Exercise :: Once you reach the line containing "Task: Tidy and" in the data below, restate each line word for word up to and including the one containing "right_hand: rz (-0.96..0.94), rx".

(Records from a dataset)
-*-*-

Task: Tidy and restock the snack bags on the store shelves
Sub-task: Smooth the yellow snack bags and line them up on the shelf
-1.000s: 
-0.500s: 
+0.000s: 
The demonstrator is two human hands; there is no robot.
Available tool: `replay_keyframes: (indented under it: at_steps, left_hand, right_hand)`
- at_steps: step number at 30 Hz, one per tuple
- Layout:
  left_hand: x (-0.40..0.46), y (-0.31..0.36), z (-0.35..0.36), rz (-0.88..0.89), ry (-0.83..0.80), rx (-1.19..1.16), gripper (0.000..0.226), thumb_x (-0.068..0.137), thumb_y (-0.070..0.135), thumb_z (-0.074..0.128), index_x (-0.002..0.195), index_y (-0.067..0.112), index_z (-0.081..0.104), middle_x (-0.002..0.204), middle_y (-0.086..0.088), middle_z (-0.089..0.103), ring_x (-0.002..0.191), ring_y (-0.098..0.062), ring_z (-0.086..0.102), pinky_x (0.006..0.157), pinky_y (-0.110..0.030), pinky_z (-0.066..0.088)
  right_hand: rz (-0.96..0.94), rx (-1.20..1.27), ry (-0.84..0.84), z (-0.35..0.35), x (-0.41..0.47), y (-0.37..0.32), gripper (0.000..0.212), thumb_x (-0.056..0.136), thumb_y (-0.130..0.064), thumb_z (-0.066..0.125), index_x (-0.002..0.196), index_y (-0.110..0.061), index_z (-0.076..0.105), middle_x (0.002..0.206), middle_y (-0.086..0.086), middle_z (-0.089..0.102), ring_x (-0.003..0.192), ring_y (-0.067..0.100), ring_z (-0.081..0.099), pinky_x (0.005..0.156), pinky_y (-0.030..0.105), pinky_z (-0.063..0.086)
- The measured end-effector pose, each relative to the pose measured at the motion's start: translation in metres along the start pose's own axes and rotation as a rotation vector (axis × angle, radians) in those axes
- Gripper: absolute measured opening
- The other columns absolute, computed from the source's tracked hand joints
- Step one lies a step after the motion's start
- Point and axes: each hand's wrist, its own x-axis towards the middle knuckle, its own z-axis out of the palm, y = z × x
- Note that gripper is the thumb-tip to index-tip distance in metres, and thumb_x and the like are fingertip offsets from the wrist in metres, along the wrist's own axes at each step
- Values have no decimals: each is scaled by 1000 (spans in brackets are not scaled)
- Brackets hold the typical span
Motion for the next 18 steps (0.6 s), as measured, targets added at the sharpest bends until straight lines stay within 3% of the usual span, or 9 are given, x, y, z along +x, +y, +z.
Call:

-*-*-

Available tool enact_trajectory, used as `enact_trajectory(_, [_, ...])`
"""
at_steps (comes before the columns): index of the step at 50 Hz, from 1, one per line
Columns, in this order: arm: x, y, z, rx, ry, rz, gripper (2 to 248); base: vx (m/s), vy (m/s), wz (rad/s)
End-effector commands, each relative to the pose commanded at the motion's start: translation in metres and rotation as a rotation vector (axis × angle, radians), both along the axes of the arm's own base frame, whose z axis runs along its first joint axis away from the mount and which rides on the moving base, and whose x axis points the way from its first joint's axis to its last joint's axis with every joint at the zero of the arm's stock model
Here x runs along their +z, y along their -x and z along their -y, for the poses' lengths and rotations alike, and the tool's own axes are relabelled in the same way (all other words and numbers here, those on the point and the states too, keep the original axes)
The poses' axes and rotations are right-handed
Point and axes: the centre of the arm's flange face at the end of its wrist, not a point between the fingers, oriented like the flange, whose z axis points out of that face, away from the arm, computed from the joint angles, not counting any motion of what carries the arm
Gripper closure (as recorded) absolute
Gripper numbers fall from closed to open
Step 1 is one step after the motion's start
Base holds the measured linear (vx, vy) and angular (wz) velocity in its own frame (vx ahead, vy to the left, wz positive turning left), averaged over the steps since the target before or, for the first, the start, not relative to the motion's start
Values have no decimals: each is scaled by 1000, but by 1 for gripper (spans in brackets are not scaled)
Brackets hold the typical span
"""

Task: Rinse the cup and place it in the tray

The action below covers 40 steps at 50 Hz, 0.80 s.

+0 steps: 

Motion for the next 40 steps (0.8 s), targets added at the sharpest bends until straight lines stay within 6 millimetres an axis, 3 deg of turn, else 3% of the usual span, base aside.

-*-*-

Your solution ::
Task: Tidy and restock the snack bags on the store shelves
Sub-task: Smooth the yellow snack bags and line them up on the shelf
-1.000s: 
-0.500s: 
+0.000s: 
The demonstrator is two human hands; there is no robot.
Available tool: `replay_keyframes: (indented under it: at_steps, left_hand, right_hand)`
- at_steps: step number at 30 Hz, one per tuple
- Layout:
  left_hand: x (-0.40..0.46), y (-0.31..0.36), z (-0.35..0.36), rz (-0.88..0.89), ry (-0.83..0.80), rx (-1.19..1.16), gripper (0.000..0.226), thumb_x (-0.068..0.137), thumb_y (-0.070..0.135), thumb_z (-0.074..0.128), index_x (-0.002..0.195), index_y (-0.067..0.112), index_z (-0.081..0.104), middle_x (-0.002..0.204), middle_y (-0.086..0.088), middle_z (-0.089..0.103), ring_x (-0.002..0.191), ring_y (-0.098..0.062), ring_z (-0.086..0.102), pinky_x (0.006..0.157), pinky_y (-0.110..0.030), pinky_z (-0.066..0.088)
  right_hand: rz (-0.96..0.94), rx (-1.20..1.27), ry (-0.84..0.84), z (-0.35..0.35), x (-0.41..0.47), y (-0.37..0.32), gripper (0.000..0.212), thumb_x (-0.056..0.136), thumb_y (-0.130..0.064), thumb_z (-0.066..0.125), index_x (-0.002..0.196), index_y (-0.110..0.061), index_z (-0.076..0.105), middle_x (0.002..0.206), middle_y (-0.086..0.086), middle_z (-0.089..0.102), ring_x (-0.003..0.192), ring_y (-0.067..0.100), ring_z (-0.081..0.099), pinky_x (0.005..0.156), pinky_y (-0.030..0.105), pinky_z (-0.063..0.086)

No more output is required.